RYAN: Treat everything like an opportunity. Don’t bitch; just put your head down and work hard and learn. Your first assignments will likely suck, but if you treat every brief like a big opportunity, when the right one comes around, you’ll be ready. I’ve seen too many juniors wait for great briefs before putting any effort in, and then they don’t have the discipline to deliver. And truthfully, the best opportunities are the briefs that don’t appear to have potential.
SCOTT: Work hard. Be nice. Pulling from your own life experiences is the only way to truly stand out as original in your career.
What would be your ultimate vehicle to travel in?
RYAN: Sailboat, as long as I’m not captain.
SCOTT: ’97 Defender 90 with a surfboard rack.
How do you keep your finger on the pulse of the latest web trends?
RYAN: Follow smarter people than myself on Twitter and frequently visit FWA (shameless ass-kissing).
SCOTT: I use Twitter as a trend-aggregator and have my list of 5–10 must-read blogs and sites.
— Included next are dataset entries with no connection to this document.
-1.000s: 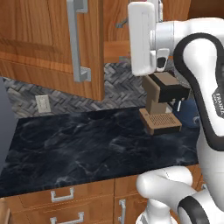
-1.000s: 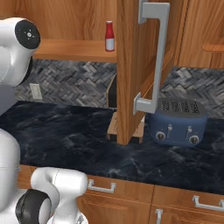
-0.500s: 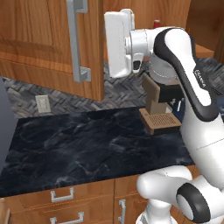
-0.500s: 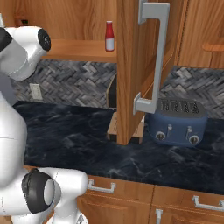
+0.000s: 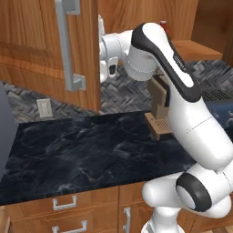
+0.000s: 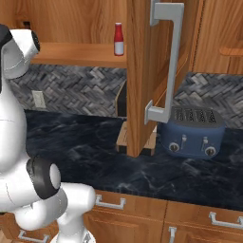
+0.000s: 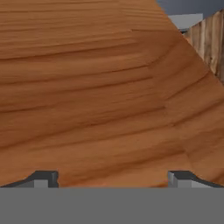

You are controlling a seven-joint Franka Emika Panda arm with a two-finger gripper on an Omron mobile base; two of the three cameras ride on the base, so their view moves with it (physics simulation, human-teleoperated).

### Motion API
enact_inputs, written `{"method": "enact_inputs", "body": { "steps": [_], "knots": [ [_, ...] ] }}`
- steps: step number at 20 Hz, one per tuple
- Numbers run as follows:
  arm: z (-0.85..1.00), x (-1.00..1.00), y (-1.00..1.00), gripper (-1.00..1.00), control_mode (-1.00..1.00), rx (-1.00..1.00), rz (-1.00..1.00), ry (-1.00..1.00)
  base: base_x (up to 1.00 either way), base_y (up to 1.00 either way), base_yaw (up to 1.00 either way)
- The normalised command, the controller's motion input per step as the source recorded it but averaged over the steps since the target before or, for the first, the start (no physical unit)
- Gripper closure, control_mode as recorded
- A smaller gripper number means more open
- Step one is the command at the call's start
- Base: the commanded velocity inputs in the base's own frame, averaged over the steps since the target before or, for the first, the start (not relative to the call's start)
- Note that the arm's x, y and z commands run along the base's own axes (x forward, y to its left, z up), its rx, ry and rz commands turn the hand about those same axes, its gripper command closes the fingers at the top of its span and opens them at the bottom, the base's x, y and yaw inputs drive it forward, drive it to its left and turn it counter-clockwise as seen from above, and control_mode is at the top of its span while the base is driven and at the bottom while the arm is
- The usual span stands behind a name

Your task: Move the condiment bottle and ketchup from the cabinet to the dining counter.

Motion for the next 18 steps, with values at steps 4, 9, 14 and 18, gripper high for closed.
{"method": "enact_inputs", "body": {
  "steps": [4,9,14,18],
  "knots": [
    [0.00,-0.33,0.86,-1.00,-1.00,-0.11,0.25,0.00,0.00,0.00,0.00],
    [0.00,-0.26,0.90,-1.00,-1.00,-0.15,0.09,-0.01,0.00,0.00,0.00],
    [-0.02,-0.27,0.68,-1.00,-1.00,-0.12,-0.05,-0.08,0.00,0.00,0.00],
    [-0.18,-0.08,0.16,-1.00,-1.00,-0.06,-0.18,-0.03,0.00,0.00,0.00]
  ]
}}
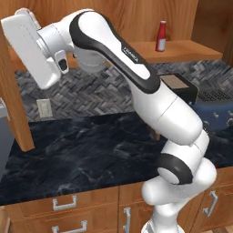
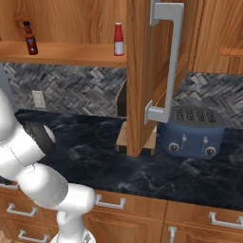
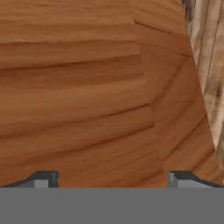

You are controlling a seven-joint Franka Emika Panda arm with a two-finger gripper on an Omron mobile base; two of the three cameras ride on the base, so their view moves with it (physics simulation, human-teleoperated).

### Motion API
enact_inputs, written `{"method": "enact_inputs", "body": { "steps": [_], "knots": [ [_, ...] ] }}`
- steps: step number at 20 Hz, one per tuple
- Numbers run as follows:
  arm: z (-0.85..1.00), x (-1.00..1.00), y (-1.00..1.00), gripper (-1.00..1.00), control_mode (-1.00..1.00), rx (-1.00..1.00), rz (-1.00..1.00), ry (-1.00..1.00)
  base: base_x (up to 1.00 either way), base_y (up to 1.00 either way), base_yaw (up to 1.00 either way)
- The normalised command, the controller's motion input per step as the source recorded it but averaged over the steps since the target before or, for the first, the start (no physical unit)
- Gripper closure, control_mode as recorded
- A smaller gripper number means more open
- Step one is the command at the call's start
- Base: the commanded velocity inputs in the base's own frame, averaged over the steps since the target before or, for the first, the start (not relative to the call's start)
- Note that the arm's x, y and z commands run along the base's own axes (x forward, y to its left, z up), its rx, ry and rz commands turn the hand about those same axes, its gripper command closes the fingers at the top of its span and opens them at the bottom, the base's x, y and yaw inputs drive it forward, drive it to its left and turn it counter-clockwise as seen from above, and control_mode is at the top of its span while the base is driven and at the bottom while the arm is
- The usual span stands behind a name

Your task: Move the condiment bottle and ketchup from the cabinet to the dining counter.

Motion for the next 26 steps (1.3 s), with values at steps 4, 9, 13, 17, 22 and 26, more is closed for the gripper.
{"method": "enact_inputs", "body": {
  "steps": [4,9,13,17,22,26],
  "knots": [
    [-0.33,0.04,-0.60,-1.00,-1.00,-0.05,-0.22,0.00,0.00,0.00,0.00],
    [-0.32,0.04,-0.77,-1.00,-1.00,-0.05,-0.14,-0.08,0.00,0.00,0.00],
    [-0.20,0.00,-0.75,-1.00,-1.00,-0.17,-0.05,-0.35,0.00,0.00,0.00],
    [-0.06,0.00,-0.66,-1.00,-1.00,-0.29,-0.03,-0.45,0.00,0.00,0.00],
    [0.05,0.16,-0.43,-1.00,-1.00,-0.34,-0.04,-0.37,0.00,0.00,0.00],
    [0.05,0.07,-0.41,-1.00,-1.00,-0.27,-0.02,-0.38,0.00,0.00,0.00]
  ]
}}
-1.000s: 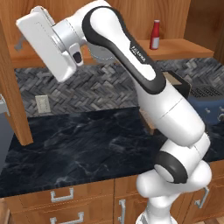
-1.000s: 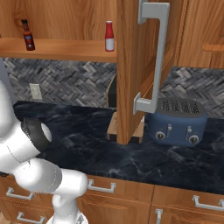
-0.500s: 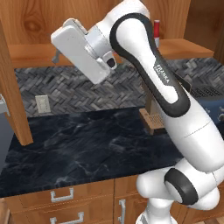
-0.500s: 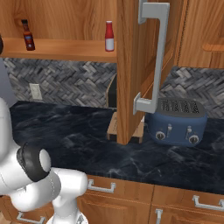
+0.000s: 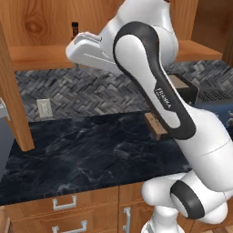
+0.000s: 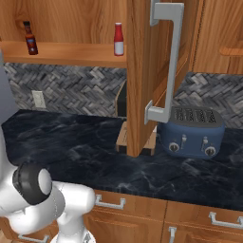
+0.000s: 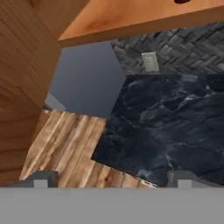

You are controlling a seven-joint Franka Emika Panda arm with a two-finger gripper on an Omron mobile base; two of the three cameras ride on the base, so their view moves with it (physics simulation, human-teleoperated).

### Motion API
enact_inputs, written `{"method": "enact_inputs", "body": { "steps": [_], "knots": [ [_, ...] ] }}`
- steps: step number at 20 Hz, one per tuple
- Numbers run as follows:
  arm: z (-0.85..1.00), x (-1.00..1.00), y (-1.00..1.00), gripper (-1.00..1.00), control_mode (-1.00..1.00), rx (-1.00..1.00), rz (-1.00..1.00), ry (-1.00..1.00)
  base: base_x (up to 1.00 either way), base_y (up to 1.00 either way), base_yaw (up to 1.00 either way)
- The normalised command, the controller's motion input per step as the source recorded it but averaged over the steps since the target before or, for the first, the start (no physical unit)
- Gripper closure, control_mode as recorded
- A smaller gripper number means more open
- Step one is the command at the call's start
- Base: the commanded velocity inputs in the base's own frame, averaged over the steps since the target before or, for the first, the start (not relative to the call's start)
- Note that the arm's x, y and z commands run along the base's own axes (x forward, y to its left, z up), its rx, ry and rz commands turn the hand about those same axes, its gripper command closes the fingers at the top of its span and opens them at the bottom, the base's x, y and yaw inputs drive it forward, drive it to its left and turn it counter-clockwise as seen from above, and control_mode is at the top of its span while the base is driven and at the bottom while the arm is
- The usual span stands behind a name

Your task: Move the condiment bottle and ketchup from the cabinet to the dining counter.

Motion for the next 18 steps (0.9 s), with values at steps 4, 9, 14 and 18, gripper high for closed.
{"method": "enact_inputs", "body": {
  "steps": [4,9,14,18],
  "knots": [
    [-0.09,0.00,-0.41,-1.00,-1.00,-0.23,0.00,-0.64,0.00,0.00,0.00],
    [-0.07,0.08,-0.38,-1.00,-1.00,-0.15,-0.03,-0.57,0.00,0.00,0.00],
    [0.08,0.38,-0.32,-1.00,-1.00,-0.01,-0.17,-0.14,0.00,0.00,0.00],
    [0.22,0.47,-0.13,-1.00,-1.00,0.04,-0.17,0.00,0.00,0.00,0.00]
  ]
}}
FWA being one of them.
What country excites you the most in terms of innovation?
RYAN: The Swedes always kill it. Must be something in the water or their delicious gummy fish.
There must be a project that you have always dreamed of doing, what is it?
RYAN: I have a romantic notion of writing a screenplay one day. Perhaps I’ll be the first 80-year-old screenwriter.
SCOTT: It’s actually a personal project. I’d like to find a better way to chronicle one’s life online using the media they created during their lifetime. Kind of a blend of photo albums and videos but displayed in more of a unique, engaging, storytelling way than currently exists. Think of it as family tree meets home movies meets Grandma’s old photo albums meets Hollywood.
What type of overcoat do you wear when Flashing, basically are you a labels man?
RYAN: I live in Texas. It’s consistently 100 degrees. No overcoats, peacoats or raincoats.
Any parting shots or pearls of wisdom?
SCOTT: Everyone needs to believe in something. I believe I’ll have another beer.